Thomas Hounsfield

Personal information
- Full name: Thomas Douglas Hounsfield
- Born: 29 April 1910 Hackenthorpe, Derbyshire, England
- Died: 8 February 1994 (aged 83) Richmond, North Yorkshire, England
- Batting: Right-handed

Domestic team information
- 1938–1939: Derbyshire
- First-class debut: 16 July 1938 Derbyshire v Leicestershire
- Last First-class: 19 August 1939 Derbyshire v Nottinghamshire

Career statistics
| Competition | First-class |
| Matches | 16 |
| Runs scored | 274 |
| Batting average | 13.04 |
| 100s/50s | 0/1 |
| Top score | 56 |
| Catches/stumpings | 7/– |
- Source: CricketArchive, February 2012

= Thomas Hounsfield =

English cricketer

Thomas Douglas Hounsfield (29 April 1910 — 8 February 1994) was an English cricketer who played first-class cricket for Derbyshire between 1938 and 1939.

Hounsfield was born at Hackenthorpe Farm, Derbyshire to James Hounsfield and Edith Wilson.

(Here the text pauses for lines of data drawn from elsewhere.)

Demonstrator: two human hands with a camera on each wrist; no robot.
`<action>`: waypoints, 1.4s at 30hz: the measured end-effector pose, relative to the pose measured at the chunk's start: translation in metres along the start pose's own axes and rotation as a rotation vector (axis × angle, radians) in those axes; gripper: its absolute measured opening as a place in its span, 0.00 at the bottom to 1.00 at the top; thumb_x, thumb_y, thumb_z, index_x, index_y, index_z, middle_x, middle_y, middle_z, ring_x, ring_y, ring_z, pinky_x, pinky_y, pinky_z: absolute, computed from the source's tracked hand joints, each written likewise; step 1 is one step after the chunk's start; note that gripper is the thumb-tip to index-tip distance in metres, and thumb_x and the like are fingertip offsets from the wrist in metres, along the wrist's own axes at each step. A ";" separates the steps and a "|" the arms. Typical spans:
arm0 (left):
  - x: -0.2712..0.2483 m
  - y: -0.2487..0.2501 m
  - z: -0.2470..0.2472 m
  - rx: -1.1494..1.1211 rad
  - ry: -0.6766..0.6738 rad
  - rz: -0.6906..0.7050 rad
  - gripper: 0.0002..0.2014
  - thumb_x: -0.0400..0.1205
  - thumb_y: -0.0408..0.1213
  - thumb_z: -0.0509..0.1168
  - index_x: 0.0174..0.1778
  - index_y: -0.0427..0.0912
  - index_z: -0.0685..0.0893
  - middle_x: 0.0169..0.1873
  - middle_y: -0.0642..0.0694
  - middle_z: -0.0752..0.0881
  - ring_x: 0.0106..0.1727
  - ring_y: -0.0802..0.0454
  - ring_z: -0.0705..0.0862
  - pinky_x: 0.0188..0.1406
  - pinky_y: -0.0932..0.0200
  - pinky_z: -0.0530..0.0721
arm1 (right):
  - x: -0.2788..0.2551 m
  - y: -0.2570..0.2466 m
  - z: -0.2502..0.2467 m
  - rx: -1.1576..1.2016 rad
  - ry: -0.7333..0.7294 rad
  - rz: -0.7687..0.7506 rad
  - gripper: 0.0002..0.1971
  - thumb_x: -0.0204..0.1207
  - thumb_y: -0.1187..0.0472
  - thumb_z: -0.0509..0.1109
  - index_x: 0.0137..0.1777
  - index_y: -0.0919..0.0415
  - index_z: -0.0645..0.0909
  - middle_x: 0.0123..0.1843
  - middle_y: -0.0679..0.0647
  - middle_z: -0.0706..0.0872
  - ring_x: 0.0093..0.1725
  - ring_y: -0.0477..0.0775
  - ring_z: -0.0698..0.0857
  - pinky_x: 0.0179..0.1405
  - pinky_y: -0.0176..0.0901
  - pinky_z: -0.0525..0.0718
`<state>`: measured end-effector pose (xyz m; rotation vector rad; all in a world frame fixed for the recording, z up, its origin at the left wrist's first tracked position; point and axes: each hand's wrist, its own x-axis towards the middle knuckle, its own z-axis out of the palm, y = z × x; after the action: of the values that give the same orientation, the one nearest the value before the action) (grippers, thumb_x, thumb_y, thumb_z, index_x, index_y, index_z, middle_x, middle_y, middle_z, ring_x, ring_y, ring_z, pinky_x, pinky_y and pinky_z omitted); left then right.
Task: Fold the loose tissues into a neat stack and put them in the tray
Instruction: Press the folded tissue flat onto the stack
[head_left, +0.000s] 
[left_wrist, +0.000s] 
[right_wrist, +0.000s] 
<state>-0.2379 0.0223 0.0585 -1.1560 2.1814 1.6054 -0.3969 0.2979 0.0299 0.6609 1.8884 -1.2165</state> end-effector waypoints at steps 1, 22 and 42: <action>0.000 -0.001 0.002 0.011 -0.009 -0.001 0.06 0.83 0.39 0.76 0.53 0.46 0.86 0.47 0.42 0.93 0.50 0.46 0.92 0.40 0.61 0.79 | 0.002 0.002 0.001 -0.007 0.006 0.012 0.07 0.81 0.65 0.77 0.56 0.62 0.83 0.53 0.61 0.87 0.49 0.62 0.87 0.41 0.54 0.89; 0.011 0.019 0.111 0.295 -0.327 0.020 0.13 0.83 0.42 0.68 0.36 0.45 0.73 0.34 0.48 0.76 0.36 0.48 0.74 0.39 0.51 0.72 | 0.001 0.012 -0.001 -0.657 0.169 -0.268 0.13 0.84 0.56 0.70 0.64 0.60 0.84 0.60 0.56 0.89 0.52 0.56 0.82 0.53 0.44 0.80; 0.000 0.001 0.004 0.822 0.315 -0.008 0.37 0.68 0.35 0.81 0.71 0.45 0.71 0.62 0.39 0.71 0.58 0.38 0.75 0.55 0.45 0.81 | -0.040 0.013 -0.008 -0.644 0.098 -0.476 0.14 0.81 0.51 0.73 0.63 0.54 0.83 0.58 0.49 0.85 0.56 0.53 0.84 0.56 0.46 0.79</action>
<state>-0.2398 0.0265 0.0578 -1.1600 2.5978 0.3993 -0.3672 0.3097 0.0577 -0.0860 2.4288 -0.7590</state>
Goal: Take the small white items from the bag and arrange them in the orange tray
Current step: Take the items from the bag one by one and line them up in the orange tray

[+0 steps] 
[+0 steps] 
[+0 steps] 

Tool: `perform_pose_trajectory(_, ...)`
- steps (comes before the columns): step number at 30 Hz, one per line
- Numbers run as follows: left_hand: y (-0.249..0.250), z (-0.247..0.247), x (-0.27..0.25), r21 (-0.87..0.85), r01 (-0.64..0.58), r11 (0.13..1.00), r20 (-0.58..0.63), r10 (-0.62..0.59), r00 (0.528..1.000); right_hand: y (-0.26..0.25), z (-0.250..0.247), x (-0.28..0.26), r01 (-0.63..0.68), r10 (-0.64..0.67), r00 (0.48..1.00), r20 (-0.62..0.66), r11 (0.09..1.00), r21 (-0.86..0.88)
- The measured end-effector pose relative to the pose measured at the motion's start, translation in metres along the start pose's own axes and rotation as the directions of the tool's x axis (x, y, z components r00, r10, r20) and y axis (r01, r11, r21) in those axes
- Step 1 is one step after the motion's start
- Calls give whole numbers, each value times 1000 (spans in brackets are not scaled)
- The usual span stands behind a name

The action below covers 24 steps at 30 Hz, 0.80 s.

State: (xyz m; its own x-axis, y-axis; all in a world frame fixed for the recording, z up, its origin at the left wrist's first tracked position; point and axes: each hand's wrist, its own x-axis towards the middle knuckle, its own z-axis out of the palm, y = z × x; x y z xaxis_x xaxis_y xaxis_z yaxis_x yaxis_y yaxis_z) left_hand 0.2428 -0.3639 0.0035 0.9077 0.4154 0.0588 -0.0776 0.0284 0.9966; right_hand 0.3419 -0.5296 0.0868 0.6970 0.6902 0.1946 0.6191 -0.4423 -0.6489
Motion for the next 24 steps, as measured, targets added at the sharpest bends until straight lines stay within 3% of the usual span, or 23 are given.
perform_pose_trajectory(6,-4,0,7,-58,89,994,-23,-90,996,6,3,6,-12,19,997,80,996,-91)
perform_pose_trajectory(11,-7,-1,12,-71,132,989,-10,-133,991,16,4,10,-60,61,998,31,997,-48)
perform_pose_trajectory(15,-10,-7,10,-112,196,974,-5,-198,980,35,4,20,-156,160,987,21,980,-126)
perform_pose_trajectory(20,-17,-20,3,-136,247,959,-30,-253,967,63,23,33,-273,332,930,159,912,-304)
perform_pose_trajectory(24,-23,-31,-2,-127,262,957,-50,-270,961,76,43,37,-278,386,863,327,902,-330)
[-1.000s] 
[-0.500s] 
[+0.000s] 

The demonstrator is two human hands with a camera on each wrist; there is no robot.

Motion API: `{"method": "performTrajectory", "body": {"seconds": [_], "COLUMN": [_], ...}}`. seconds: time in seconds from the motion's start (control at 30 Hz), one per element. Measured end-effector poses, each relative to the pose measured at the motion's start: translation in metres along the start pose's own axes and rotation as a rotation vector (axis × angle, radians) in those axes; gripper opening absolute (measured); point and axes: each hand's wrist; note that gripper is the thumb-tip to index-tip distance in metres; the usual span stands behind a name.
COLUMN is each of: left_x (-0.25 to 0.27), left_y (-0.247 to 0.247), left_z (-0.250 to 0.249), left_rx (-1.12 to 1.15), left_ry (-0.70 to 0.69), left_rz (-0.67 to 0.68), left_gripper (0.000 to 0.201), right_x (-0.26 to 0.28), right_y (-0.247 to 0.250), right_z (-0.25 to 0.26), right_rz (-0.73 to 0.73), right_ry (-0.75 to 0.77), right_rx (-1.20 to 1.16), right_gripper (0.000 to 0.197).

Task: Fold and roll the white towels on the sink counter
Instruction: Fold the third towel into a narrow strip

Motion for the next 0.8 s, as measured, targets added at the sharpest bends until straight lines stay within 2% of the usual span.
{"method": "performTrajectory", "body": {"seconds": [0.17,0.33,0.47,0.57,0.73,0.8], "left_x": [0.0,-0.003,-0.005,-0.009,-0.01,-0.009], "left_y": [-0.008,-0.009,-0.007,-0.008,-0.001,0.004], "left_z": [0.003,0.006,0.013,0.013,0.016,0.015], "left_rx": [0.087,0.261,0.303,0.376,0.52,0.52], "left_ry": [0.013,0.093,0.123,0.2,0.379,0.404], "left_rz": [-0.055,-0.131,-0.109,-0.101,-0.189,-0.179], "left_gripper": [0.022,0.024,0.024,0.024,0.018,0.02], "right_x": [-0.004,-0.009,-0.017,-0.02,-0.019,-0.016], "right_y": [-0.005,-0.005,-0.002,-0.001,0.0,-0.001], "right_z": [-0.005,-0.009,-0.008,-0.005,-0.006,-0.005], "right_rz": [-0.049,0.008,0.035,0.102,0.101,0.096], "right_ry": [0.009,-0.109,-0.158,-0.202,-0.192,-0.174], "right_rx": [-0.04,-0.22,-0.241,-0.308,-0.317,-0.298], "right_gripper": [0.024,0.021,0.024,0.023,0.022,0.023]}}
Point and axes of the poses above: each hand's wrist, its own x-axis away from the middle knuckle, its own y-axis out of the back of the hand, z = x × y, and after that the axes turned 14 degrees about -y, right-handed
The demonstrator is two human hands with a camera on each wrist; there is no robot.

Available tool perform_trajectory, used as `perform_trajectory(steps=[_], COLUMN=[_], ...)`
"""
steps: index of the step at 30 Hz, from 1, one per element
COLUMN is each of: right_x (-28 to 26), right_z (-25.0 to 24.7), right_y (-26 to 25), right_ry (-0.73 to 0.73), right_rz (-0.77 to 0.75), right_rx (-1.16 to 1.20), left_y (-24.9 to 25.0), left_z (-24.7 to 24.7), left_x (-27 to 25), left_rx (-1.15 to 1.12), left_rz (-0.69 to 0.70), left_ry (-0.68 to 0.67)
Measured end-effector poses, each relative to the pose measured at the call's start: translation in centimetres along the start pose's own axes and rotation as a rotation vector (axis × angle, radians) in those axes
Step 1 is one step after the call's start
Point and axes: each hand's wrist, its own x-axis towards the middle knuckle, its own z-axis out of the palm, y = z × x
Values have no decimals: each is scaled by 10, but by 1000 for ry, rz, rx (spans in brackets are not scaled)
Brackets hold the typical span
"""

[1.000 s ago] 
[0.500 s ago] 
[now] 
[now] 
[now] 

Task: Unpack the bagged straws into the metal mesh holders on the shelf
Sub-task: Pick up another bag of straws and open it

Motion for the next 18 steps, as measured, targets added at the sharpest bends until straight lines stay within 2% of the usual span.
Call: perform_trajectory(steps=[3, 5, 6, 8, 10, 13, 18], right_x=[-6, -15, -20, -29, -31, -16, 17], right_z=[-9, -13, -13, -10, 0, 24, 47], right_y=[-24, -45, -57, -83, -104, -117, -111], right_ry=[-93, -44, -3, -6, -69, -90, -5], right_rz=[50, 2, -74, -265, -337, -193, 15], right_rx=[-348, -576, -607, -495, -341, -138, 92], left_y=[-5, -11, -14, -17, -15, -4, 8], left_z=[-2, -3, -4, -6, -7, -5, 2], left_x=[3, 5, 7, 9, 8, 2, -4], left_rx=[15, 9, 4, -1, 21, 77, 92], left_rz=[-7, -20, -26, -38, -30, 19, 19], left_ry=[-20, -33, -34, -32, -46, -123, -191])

In his youth he played for the local Hackenthorpe Cricket Club. He started playing for Derbyshire in 1937 in the second XI. He made his first-class debut in the 1938 season in July in a match against Leicestershire, when he made 14 in his second innings. He played one more match for the county in 1938 but played mainly in the second XI. In the 1939 season he put in sixteen first team appearances and made his top score of 56 against the touring West Indies. During the Second World War while the County Championship was suspended, he continued to play regularly for Derbyshire until 1945.

Hounsfield was a right-handed lower-order batsman and played 24 innings in 16 first-class matches, with one half-century and an average of 13.04. During the war years he moved up the batting order and scored more highly.

Hounsfield died in Richmond, North Yorkshire at the age of 84.